• [EXERCISE DIRECTIONS]
Report how many lines of the listing contain the string "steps", with no other words.

┏━━

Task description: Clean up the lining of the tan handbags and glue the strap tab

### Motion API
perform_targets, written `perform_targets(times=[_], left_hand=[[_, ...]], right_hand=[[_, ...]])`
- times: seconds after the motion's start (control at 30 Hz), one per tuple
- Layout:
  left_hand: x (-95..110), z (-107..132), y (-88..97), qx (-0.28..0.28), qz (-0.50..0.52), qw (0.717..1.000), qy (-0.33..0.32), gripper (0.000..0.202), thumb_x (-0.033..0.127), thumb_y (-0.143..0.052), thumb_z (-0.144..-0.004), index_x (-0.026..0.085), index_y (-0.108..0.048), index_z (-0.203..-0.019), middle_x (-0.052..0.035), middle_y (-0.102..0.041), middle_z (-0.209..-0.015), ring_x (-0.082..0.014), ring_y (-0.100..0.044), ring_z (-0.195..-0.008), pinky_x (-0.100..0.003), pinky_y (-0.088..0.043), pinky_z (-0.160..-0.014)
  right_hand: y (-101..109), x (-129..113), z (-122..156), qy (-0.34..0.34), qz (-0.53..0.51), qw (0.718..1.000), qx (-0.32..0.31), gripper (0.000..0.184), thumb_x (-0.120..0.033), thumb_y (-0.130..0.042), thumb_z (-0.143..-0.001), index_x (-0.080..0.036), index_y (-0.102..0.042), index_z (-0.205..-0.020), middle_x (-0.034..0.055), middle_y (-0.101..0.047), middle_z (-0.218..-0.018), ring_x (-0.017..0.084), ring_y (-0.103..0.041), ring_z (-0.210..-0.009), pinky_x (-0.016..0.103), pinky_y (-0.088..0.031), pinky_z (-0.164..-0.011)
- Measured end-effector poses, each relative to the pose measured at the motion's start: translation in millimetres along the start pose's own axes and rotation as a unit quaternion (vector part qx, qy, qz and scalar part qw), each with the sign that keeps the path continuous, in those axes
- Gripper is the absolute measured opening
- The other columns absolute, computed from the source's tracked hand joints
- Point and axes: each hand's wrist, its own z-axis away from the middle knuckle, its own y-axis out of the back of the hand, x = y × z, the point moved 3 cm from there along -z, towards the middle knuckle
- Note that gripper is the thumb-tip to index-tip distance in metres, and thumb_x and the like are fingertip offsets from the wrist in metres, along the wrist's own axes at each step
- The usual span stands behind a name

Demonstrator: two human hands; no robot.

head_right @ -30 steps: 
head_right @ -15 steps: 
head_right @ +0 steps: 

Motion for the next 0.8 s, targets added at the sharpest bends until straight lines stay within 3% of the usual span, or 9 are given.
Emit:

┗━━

• [OUTPUT OF THE TASK]
3